Die AfD fordert, die CDU erfüllt: „Sie werden diese Gruppe dort nicht mehr sehen, das kann ich ihnen zusagen“, hatte Gerhard Hanke, Kulturstadtrat der CDU im Berliner Bezirk Spandau, letzten Mittwoch auf eine Anfrage der AfD geantwortet. Für die völkischen Rechtsaußen ist „diese Gruppe“, Feine Sahne Fischfilet, ein rotes Tuch. Vorausgegangen war ein Streit um einen Auftritt von FSF in der Freilichtbühne Zitadelle Spandau.
Dort hatte die Band aus Demmin am 23. August vor 10.000 Fans gespielt und sich dabei verwundert darüber gezeigt, dass die Zitadelle auch an die AfD vermietet wird. Auf der Bühne zündete FSF Pyrotechnik, verspritzte Schnaps aus einem Feuerlöscher und verschenkte Bier in Plastikflaschen. Jener Teil der Show war mit dem Veranstalter, der Festsaal Kreuzberg GmbH, abgesprochen. CDU-Mann Hanke gab dennoch zu Protokoll, dadurch sei „in eklatanter Weise gegen unsere Sicherheitsvorschriften verstoßen“ worden. Außerdem sei das Konzert „eine nicht genehmigte politische Veranstaltung“ gewesen.

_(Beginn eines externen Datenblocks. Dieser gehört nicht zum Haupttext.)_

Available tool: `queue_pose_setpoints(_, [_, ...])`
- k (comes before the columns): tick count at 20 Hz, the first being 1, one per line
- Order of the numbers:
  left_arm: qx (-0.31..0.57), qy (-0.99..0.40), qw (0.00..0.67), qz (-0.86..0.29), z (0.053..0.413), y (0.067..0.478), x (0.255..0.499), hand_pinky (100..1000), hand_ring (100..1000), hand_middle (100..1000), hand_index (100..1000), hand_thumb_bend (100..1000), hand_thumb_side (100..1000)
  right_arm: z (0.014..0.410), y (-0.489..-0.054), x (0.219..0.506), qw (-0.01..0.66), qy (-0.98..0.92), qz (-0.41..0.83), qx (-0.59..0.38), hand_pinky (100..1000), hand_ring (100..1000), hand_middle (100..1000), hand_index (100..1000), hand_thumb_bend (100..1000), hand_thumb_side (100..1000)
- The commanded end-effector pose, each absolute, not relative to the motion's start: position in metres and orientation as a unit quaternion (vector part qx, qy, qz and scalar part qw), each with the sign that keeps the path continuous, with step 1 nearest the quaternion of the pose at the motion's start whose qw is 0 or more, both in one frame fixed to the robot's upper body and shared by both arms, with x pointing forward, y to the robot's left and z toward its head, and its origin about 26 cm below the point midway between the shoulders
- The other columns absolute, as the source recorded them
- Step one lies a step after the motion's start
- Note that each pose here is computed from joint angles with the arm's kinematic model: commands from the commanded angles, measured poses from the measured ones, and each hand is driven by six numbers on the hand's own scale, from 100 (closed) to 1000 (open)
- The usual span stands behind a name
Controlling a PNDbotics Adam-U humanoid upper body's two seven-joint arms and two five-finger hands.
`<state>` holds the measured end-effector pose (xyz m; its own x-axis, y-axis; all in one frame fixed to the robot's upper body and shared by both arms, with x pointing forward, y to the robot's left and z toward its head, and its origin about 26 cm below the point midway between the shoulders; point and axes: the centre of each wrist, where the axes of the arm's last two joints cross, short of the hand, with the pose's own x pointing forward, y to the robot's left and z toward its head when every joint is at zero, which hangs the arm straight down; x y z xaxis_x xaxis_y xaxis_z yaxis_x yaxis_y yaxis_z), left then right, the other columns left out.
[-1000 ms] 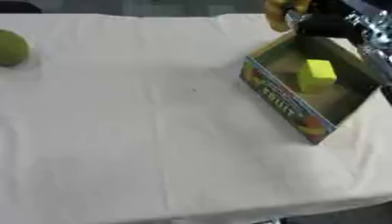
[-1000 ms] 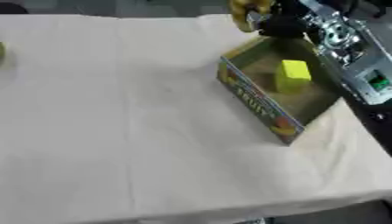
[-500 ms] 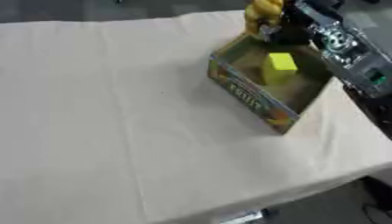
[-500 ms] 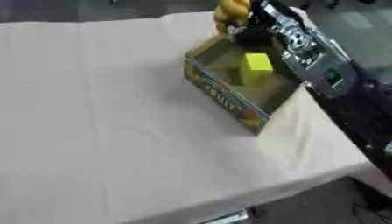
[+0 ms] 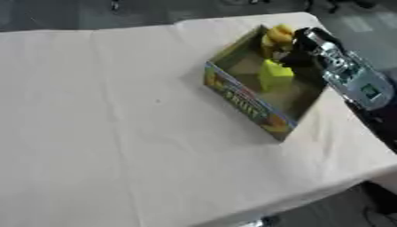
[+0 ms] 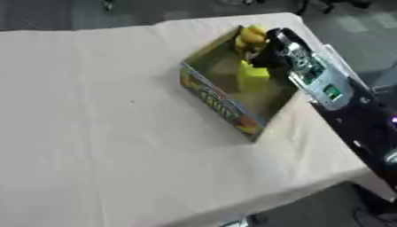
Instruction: Pick up the objects with one hand, pass them to the other hand, and then place them into the box on the other side of the table.
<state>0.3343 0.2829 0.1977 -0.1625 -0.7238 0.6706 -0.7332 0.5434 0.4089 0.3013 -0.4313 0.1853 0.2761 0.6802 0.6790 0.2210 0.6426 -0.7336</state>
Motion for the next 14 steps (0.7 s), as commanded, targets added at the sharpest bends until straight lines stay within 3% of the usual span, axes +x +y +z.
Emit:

Die Band zeigt sich angesichts des Nachkartens am Freitagabend verärgert, „dass die lokale CDU, getrieben durch eine AfD-Anfrage, falsche und irreführende Meldungen verbreitet, die unsere friedliche Konzertveranstaltung in einem anderen Licht erscheinen lässt, als es den Tatsachen entspricht“.
Hanke ruderte inzwischen zurück. Die Band sei ihm egal, sagte er dem Berliner Tagesspiegel, sie dürfe wieder auftreten, aber nur mit einem anderen Veranstalter. Der Veranstalter Festsaal Kreuzberg meldete sich ebenso zu Wort: „Die von der CDU erhobenen Anschuldigungen weisen wir entschieden zurück. Wir prüfen aktuell juristische Schritte, um uns dagegen zu wehren.“ Trotzdem reserviert der Festsaal Kreuzberg bei seiner nächsten Veranstaltung, einer Lesung von Deniz Yücel, fünf Plätze für die Spandauer CDU.